WHAT THE TASK ASKS:
Print exactly the lines below between the line holding "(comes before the" and the line holding "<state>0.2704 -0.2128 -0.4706", inclusive, and nothing more.

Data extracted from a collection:
((

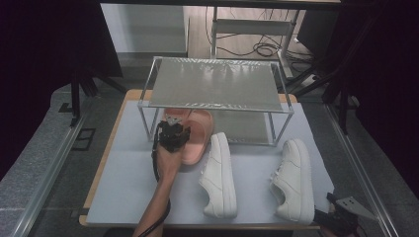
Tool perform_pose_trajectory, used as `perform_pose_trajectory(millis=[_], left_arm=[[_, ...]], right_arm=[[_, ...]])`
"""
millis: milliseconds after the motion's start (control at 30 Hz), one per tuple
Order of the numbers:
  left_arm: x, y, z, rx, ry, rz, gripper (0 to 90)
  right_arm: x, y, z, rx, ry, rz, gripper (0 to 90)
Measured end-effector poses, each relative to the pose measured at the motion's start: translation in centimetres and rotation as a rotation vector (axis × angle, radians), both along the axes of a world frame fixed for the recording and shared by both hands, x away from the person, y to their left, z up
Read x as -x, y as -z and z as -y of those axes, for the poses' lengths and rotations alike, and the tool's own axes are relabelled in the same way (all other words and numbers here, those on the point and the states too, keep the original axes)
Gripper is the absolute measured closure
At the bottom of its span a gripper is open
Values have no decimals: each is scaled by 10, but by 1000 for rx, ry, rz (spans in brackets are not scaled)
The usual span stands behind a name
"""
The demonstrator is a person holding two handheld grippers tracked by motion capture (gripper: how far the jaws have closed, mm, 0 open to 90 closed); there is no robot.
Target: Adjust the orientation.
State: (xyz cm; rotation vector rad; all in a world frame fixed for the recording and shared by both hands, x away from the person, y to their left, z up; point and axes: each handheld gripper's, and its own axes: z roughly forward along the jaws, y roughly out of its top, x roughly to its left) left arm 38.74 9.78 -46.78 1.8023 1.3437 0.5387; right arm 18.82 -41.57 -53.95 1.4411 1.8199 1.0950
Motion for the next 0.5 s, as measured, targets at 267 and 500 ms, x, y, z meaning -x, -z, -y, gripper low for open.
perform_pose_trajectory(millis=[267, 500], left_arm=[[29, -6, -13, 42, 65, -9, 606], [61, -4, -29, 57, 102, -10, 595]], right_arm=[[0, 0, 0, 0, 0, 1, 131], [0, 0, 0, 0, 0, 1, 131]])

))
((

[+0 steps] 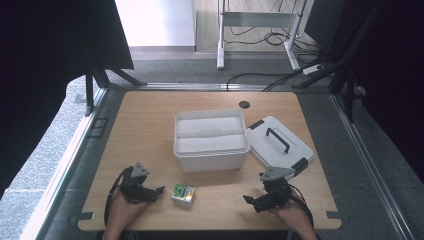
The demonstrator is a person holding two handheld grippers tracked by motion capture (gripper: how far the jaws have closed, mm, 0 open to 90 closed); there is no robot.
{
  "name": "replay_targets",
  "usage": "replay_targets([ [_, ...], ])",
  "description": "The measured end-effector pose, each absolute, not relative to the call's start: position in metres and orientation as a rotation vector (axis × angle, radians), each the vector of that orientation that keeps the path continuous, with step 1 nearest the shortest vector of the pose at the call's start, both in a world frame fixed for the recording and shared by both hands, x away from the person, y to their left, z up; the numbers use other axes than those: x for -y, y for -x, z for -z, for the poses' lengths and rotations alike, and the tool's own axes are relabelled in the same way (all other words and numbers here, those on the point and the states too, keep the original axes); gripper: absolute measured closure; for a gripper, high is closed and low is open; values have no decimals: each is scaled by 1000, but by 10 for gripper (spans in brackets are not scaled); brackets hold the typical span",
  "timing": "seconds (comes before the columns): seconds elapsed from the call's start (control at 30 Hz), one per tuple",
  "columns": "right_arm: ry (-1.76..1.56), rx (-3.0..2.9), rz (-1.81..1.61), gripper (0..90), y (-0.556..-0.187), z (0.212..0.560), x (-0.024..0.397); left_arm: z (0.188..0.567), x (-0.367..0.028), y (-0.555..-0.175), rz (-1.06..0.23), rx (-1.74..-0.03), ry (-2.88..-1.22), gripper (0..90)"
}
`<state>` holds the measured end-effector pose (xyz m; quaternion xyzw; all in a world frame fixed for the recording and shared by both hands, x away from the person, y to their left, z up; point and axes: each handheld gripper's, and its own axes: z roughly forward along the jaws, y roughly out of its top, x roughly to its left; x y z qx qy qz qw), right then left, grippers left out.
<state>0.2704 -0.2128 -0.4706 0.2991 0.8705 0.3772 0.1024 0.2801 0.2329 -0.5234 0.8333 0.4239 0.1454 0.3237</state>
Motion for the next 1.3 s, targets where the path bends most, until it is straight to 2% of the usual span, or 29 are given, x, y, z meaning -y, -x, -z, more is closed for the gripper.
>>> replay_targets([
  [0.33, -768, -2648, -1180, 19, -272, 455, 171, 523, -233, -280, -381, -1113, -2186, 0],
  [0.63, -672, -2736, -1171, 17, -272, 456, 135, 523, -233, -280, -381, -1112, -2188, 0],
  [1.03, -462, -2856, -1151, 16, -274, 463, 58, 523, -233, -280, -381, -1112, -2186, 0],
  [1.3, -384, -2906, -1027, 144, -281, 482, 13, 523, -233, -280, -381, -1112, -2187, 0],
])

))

ANSWER TO THE EXERCISE:
  "timing": "seconds (comes before the columns): seconds elapsed from the call's start (control at 30 Hz), one per tuple",
  "columns": "right_arm: ry (-1.76..1.56), rx (-3.0..2.9), rz (-1.81..1.61), gripper (0..90), y (-0.556..-0.187), z (0.212..0.560), x (-0.024..0.397); left_arm: z (0.188..0.567), x (-0.367..0.028), y (-0.555..-0.175), rz (-1.06..0.23), rx (-1.74..-0.03), ry (-2.88..-1.22), gripper (0..90)"
}
`<state>` holds the measured end-effector pose (xyz m; quaternion xyzw; all in a world frame fixed for the recording and shared by both hands, x away from the person, y to their left, z up; point and axes: each handheld gripper's, and its own axes: z roughly forward along the jaws, y roughly out of its top, x roughly to its left; x y z qx qy qz qw), right then left, grippers left out.
<state>0.2704 -0.2128 -0.4706 0.2991 0.8705 0.3772 0.1024 0.2801 0.2329 -0.5234 0.8333 0.4239 0.1454 0.3237</state>

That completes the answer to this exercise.